An enormous traffic jam clogged the road ahead, another relic of the war that the Bureau had not yet sponged away. A long line of vehicles stretched to the horizon, growing so dense that Mort(e) and Wawa had to squeeze between car doors and fenders, weaving their way through a metal graveyard. Mort(e) surmised that the traffic must have come under attack from both the front and the rear. Several drivers had panicked and tried to move forward onto the grassy shoulder and the empty oncoming lane, forming a bottleneck. Wedged so closely together, many of the humans must have been unable to exit their vehicles, so they smashed the windshields and climbed out. The glass was everywhere, and many of the cars had dents the size of human feet. Several windshields had been smashed in rather than out, suggesting that those people who were unable or unwilling to break out of their cars were stuck waiting until an Alpha pounced on the vehicle.
Wawa pointed her snout toward a bunched-up blanket lying on the road between a van and a convertible with the roof torn off. The blanket covered the body of an old woman lying face down, decomposed to a skeletal state. Her white hair was still curly. Most likely, this one expired en route, and her overly sentimental family hoped to bury her somewhere, still believing that they would have a chance to do so, and that it actually mattered. It was possible, too, that the marauders were so busy chasing down every last EMSAH-infected human that they simply left her behind. The only way she was spreading the disease now was through her eye sockets. All that she knew, and learned, and loved, had died when her heart stopped beating, and her bloated human brain dried out, and all its contents fell away, spilling onto the asphalt.

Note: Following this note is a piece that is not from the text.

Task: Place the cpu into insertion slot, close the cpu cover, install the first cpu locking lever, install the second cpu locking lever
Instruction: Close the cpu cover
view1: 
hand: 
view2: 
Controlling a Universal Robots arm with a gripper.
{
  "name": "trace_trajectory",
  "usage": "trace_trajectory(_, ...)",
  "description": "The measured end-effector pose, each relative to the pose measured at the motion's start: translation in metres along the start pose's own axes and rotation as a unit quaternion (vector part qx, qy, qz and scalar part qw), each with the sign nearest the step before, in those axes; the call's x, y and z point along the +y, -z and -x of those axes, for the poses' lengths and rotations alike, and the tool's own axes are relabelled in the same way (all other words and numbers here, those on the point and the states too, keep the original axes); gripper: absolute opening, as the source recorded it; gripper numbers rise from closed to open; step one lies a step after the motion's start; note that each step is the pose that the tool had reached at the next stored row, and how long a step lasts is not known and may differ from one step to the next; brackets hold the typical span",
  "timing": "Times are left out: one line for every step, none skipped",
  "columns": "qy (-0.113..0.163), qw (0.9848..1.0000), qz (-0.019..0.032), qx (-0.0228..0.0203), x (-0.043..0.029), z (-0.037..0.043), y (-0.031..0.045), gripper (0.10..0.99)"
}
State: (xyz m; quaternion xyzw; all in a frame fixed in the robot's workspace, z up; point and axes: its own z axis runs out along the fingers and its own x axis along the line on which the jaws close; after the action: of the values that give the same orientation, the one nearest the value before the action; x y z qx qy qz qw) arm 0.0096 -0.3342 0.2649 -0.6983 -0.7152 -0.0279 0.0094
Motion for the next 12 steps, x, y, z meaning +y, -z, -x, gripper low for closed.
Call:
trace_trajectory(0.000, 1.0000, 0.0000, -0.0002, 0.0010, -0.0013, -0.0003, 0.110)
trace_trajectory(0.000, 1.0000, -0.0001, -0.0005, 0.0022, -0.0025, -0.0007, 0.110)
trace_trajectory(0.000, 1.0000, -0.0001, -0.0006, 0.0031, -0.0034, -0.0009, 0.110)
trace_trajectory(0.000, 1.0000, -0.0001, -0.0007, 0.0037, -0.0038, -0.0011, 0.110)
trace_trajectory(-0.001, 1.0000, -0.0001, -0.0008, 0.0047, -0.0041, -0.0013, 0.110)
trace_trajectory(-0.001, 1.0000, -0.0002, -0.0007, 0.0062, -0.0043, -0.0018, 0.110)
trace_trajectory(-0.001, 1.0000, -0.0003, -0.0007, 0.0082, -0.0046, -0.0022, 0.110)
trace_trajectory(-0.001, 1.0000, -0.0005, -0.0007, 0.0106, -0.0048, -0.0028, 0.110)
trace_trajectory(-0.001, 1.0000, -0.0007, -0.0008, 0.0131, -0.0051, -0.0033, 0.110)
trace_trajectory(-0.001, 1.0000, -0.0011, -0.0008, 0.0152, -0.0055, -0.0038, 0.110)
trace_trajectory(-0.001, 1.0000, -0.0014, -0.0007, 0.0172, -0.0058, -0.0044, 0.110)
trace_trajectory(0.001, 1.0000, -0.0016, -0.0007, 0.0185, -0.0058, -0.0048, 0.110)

There were overturned cars up ahead. The ants had sprung a trap for these refugees. The humans fled, only to run toward a new anthill bursting through the highway. Mort(e) pictured it: the ants rising, Alphas supported by hordes of their smaller sisters. Rivers of insects, spraying from a hideous fountain.
He tried to think of something else. Their immediate survival seemed like a good start. As odd as it felt, spending the night near the hollowed-out ziggurat was probably the best idea. Mort(e) thought that he may have been one of the few people in the world who would not be scared to go near an old anthill. Hiding near this place could buy them some time.